What you have to do - Could you give the entries again, exactly as written?

Records provided -

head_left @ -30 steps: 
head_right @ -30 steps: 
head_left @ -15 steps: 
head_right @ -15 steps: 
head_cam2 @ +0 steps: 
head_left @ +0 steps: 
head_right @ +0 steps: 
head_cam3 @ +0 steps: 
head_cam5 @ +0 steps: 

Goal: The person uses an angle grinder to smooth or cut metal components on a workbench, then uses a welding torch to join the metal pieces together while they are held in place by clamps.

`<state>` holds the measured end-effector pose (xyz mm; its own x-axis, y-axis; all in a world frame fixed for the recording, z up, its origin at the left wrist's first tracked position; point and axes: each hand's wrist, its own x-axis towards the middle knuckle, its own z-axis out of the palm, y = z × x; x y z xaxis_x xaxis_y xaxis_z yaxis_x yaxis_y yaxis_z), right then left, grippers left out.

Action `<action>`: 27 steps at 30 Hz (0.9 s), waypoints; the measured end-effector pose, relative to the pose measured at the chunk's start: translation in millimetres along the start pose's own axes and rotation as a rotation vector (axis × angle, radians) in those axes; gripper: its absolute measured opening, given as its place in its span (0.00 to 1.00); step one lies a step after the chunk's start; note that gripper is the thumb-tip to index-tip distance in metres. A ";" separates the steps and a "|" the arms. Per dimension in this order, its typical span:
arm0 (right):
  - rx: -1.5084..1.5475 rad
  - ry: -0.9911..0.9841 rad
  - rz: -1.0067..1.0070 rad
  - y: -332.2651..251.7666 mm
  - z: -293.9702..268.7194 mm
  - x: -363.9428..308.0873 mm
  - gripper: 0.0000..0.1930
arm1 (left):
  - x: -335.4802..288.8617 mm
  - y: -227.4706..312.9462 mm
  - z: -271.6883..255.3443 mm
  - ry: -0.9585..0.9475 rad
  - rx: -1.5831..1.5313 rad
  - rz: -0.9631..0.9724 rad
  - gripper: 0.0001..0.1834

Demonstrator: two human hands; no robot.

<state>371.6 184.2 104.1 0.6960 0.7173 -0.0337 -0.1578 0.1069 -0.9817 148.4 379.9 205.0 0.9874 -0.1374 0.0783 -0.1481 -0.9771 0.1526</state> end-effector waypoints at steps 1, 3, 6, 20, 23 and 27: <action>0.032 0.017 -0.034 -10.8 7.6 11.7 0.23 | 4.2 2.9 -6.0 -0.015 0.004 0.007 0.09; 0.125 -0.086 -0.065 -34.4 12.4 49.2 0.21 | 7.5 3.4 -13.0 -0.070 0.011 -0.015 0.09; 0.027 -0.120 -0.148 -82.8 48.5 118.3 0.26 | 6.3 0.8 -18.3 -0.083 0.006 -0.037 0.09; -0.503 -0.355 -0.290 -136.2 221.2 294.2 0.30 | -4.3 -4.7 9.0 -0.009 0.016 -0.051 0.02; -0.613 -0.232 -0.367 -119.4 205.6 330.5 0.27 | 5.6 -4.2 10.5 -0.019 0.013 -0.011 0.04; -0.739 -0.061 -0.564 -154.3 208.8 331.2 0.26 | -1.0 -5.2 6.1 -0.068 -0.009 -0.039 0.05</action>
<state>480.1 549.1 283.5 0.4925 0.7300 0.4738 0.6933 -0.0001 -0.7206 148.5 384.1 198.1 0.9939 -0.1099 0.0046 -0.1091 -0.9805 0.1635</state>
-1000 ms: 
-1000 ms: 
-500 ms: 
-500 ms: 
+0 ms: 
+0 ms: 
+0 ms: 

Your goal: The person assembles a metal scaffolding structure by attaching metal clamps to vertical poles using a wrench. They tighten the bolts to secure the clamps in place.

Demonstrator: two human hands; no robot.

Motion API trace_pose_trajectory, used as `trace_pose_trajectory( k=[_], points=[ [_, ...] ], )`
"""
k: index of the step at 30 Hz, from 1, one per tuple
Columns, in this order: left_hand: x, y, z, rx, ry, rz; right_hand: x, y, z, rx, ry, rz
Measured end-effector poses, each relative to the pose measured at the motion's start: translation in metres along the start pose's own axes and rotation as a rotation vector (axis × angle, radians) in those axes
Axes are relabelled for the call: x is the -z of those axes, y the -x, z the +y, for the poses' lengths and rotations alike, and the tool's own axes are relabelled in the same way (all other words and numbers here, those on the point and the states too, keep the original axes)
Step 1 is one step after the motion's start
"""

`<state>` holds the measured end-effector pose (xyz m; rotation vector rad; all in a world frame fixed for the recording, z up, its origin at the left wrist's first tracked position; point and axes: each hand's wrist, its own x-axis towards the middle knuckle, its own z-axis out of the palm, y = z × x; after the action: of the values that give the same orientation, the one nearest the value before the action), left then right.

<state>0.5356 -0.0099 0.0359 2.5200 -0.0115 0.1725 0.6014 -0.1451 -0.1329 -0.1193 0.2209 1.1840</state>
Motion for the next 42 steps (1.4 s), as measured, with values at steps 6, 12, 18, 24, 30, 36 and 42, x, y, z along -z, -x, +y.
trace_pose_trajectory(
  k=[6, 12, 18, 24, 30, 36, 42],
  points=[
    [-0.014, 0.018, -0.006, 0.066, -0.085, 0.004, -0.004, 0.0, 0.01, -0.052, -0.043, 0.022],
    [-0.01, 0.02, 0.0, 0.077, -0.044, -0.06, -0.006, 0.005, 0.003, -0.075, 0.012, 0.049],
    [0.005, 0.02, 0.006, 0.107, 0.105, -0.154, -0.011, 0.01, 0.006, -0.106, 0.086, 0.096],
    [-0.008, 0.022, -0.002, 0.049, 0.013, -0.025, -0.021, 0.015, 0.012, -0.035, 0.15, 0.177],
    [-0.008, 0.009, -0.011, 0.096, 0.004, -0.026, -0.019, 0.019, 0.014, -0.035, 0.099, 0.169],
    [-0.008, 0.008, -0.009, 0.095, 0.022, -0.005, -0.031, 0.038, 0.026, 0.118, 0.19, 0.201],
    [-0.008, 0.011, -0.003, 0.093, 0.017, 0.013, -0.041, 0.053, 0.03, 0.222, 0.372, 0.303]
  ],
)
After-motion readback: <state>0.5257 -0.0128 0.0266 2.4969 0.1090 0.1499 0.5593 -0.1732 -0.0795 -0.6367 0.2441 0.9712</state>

Finished task -
head_left @ -30 steps: 
head_right @ -30 steps: 
head_left @ -15 steps: 
head_right @ -15 steps: 
head_cam2 @ +0 steps: 
head_left @ +0 steps: 
head_right @ +0 steps: 
head_cam3 @ +0 steps: 
head_cam5 @ +0 steps: 

Goal: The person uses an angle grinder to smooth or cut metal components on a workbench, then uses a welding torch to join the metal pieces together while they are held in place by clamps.

`<state>` holds the measured end-effector pose (xyz mm; its own x-axis, y-axis; all in a world frame fixed for the recording, z up, its origin at the left wrist's first tracked position; point and axes: each hand's wrist, its own x-axis towards the middle knuckle, its own z-axis out of the palm, y = z × x; x y z xaxis_x xaxis_y xaxis_z yaxis_x yaxis_y yaxis_z), right then left, grippers left out.

Action `<action>`: 27 steps at 30 Hz (0.9 s), waypoints; the measured end-effector pose, relative to the pose measured at the chunk's start: translation in millimetres along the start pose's own axes and rotation as a rotation vector (axis × angle, radians) in those axes; gripper: its absolute measured opening, given as its place in its span (0.00 to 1.00); step one lies a step after the chunk's start; note that gripper is the thumb-tip to index-tip distance in metres. A ";" separates the steps and a "|" the arms. Per dimension in this order, its typical span:
arm0 (right):
  - rx: -1.5084..1.5475 rad
  - ry: -0.9911..0.9841 rad
  - rz: -1.0067..1.0070 rad
  - y: -332.2651..251.7666 mm
  - z: -293.9702..268.7194 mm
  - x: -363.9428..308.0873 mm
  - gripper: 0.0000..0.1930
arm1 (left):
  - x: -335.4802..288.8617 mm
  - y: -227.4706..312.9462 mm
  - z: -271.6883..255.3443 mm
  - ry: -0.9585..0.9475 rad
  - rx: -1.5831..1.5313 rad
  - rz: -0.9631..0.9724 rad
  - gripper: 0.0001..0.1834

Demonstrator: two human hands; no robot.

<state>371.6 184.2 104.1 0.6960 0.7173 -0.0337 -0.1578 0.1069 -0.9817 148.4 379.9 205.0 0.9874 -0.1374 0.0783 -0.1481 -0.9771 0.1526</state> end-effector waypoints at steps 1, 3, 6, 20, 23 and 27: <action>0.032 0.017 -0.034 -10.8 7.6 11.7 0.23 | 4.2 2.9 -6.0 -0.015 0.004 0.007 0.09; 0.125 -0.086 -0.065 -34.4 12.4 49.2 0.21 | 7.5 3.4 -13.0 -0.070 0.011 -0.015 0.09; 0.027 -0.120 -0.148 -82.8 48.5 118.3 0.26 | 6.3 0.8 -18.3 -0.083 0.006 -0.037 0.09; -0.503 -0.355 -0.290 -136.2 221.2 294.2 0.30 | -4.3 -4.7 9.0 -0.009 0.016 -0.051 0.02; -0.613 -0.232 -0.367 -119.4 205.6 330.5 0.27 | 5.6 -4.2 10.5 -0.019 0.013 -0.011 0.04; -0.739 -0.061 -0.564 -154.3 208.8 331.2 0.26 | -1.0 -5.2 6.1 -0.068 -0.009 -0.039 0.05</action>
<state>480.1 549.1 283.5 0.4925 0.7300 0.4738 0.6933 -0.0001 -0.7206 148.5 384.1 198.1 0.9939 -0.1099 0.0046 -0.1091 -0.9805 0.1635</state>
-1000 ms: 
-1000 ms: 
-500 ms: 
-500 ms: 
+0 ms: 
+0 ms: 
+0 ms: 

Your goal: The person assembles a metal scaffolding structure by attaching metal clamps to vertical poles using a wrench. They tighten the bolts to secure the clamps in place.

Demonstrator: two human hands; no robot.

Motion API trace_pose_trajectory, used as `trace_pose_trajectory( k=[_], points=[ [_, ...] ], )`
"""
k: index of the step at 30 Hz, from 1, one per tuple
Columns, in this order: left_hand: x, y, z, rx, ry, rz; right_hand: x, y, z, rx, ry, rz
Measured end-effector poses, each relative to the pose measured at the motion's start: translation in metres along the start pose's own axes and rotation as a rotation vector (axis × angle, radians) in those axes
Axes are relabelled for the call: x is the -z of those axes, y the -x, z the +y, for the poses' lengths and rotations alike, and the tool's own axes are relabelled in the same way (all other words and numbers here, those on the point and the states too, keep the original axes)
Step 1 is one step after the motion's start
"""

`<state>` holds the measured end-effector pose (xyz m; rotation vector rad; all in a world frame fixed for the recording, z up, its origin at the left wrist's first tracked position; point and axes: each hand's wrist, its own x-axis towards the middle knuckle, its own z-axis out of the palm, y = z × x; after the action: of the values that give the same orientation, the one nearest the value before the action), left then right.

<state>0.5356 -0.0099 0.0359 2.5200 -0.0115 0.1725 0.6014 -0.1451 -0.1329 -0.1193 0.2209 1.1840</state>
Motion for the next 42 steps (1.4 s), as measured, with values at steps 6, 12, 18, 24, 30, 36 and 42, x, y, z along -z, -x, +y.
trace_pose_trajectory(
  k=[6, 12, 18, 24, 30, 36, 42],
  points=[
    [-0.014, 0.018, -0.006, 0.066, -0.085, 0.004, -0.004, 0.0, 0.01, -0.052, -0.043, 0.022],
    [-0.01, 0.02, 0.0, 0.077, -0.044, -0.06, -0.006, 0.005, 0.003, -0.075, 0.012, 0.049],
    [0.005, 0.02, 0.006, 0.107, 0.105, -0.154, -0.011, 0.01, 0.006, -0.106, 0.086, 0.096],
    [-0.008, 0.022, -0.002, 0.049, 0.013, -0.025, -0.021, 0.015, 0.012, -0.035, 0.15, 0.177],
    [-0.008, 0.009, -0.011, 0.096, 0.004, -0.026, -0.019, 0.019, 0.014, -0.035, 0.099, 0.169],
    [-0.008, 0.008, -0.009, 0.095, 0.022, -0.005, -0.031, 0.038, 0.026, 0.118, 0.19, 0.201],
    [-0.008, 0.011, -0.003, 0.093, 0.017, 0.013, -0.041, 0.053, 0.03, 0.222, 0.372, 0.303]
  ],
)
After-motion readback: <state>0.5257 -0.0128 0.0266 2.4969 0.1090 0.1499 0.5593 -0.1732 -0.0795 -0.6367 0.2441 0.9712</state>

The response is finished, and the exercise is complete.